Rakul Preet Singh (born 10 October 1990) is an Indian actress who predominantly works in Hindi, Telugu and  Tamil films. She has won several awards including a South Indian International Movie Award and a CineMAA Award. Singh has four Filmfare Awards South nominations to her credit.

Singh made her acting debut with the Kannada film Gilli (2009). She forayed to other South industries in 2013 with the Telugu film Venkatadri Express and Tamil film Thadaiyara Thaakka. She was next featured in notable Tamil and Telugu films like Loukyam (2014), Pandaga Chesko (2015), Sarrainodu (2016), Dhruva (2016), Nannaku Prematho (2016), Rarandoi Veduka Chudham (2017), Spyder (2017) and Theeran Adhigaaram Ondru (2017). Since then she has shifted her focus mainly to Hindi films. 
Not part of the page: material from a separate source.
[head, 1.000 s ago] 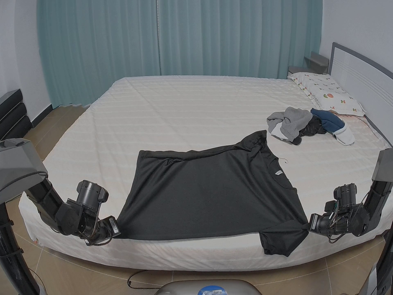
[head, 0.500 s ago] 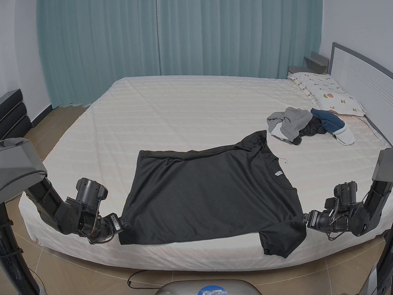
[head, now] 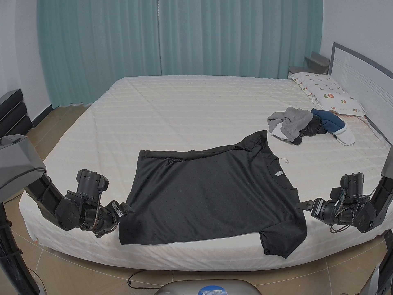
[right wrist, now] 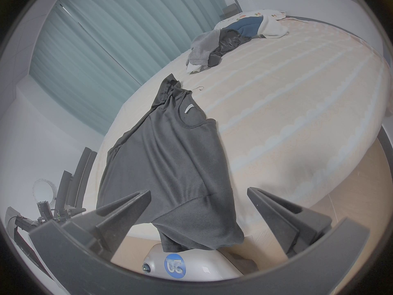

Singh entered Hindi cinema with the sleeper hit comedy film Yaariyan (2014). After a brief gap, she returned to Hindi films with the commercially successful romantic comedy De De Pyaar De (2019). She has since appeared in multiple Hindi movies, out of which she received appraisal for her roles in Runway 34 (2022), Doctor G (2022) and Chhatriwali (2023).

Early life 

Rakul Preet Singh was born on 10 October 1990 in a Sikh family in New Delhi. Rakul did her schooling from Army Public School, Dhaula Kuan and later completed a degree in mathematics at Jesus and Mary College. Her father was an army officer. Her mother is Rajender Kaur and father is Kulwinder Singh. Her younger brother, Aman Preet Singh, is set to make his Bollywood debut with film Ram Rajya.

Career

Debut and early roles (2009–2014) 

Singh, who said that she had always dreamt of being an actress, began her career in modelling at age 18 while she was still in college. In 2009 she made her acting debut in the Kannada film, Gilli, a remake of Selvaraghavan's 7G Rainbow Colony. She stated that she signed up the film "with the aim to earn a little extra pocket money" and that she was unaware "how big south Indian films were". She won critical acclaim for her role in the film before returning to complete her degree and compete in the 2011 Femina Miss India pageant. Apart from the People's Choice Miss Indiatimes, she won four subtitles at the pageant including Pantaloons Femina Miss Fresh Face, Femina Miss Talented, Femina Miss Beautiful Smile and Femina Miss Beautiful Eyes.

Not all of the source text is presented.